When he talked to reporters after the Nationals’ loss to the Rockies, Bryce Harper was still not happy about the called strike three that led to his ejection.

Colorado Rockies v Washington Nationals Photo by Mitchell Layton/Getty Images

With the score tied at 4-4 in the bottom of the tenth this afternoon in Washington, D.C., Bryce Harper stepped in against Colorado Rockies’ left-hander Jake McGee.

Harper got to a 2-2 count and took a fastball outside... for a called strike three.

Harper exploded, pointing to where he thought the pitch was outside demonstratively and slamming his helmet at home plate umpire Mike Winters’ feet.

That earned a quick ejection.

It was Harper’s eighth career ejection and his second this season. He had an argument, and he wasn’t the first (or last) player to object to Winters’ zone.

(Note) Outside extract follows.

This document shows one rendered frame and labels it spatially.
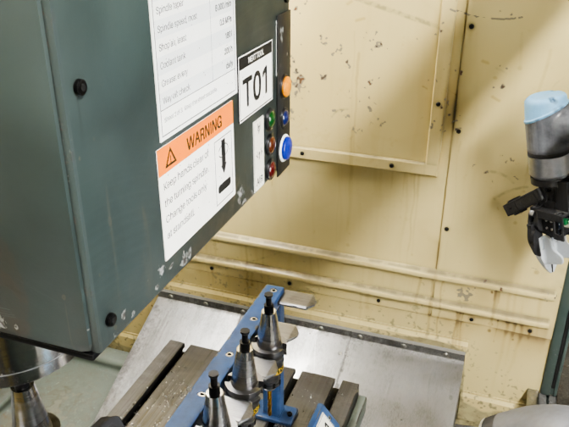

He stayed around a moment to have his say, then retreated to the Nationals’ clubhouse to wait out what ended up being a 9-4 loss in extra innings.

“He had a legitimate argument,” MASN’s FP Santangelo said on the broadcast of today’s game.

“But maybe the helmet toss was a hair excessive and there’s no umpire that’s going to let you stay in the game when you do that.”

Dusty Baker told reporters that he thought it was more of a build-up of frustrating for Harper.

“Frustration usually mounts over a period of time,” Baker explained.

“It wasn’t frustration, I don’t think, with Mike Winter, it was frustration, like I said, over a period of time. Everybody blows up from time to time.

“I’m just glad that we had [Chris] Heisey, an extra player that I could put in there and so these things happen and especially it happens this time of year — tempers are short, it’s hot, played a lot of games, you’ve been around the same people for a long period of time and this is the time of year that tempers do flare up.”

Harper, however, seemed pretty clear that it was frustration with the called third strike in particular, when he spoke to reporters.

“When you’re in a game like that, 4-4 in tenth, you get to a 2-2 count, he throws a pitch off the plate for — they said — a strike, which was a ball. I was reading it all the way in. If you look at the tape, I was looking down at the ball the whole way into the glove and it was off the plate.

“I could possibly see one more pitch, maybe hit a homer or a double or walk, I could even strike out, so I just wanted to see that last pitch, and never got there.

“Just shouldn’t have happened. Just bad behind there. It’s not a strike.”

Harper started the day in the midst of a strong stretch at the plate following the time he had off for his neck issue.

He’d hit safely in 11 of his last 13 games, reaching base safely in all 13, with a .492 OBP over that stretch, and he was 20 for 50 (.391 AVG) with five doubles, a triple, two home runs, nine walks and 10 runs scored since returning the lineup on August 14th.

Before he was ejected, following the strikeout, Harper was 1 for 3 with an opposite field double, a walk, a run scored and two Ks.

“That’s a good sign, that’s an excellent sign. When he’s hitting that ball to left field and not pulling everything or rolling over, [that means] he’s staying on the ball and he’s staying through the zone. That’s a very good sign. I mean he’s been heating up and we know the best is yet to come.”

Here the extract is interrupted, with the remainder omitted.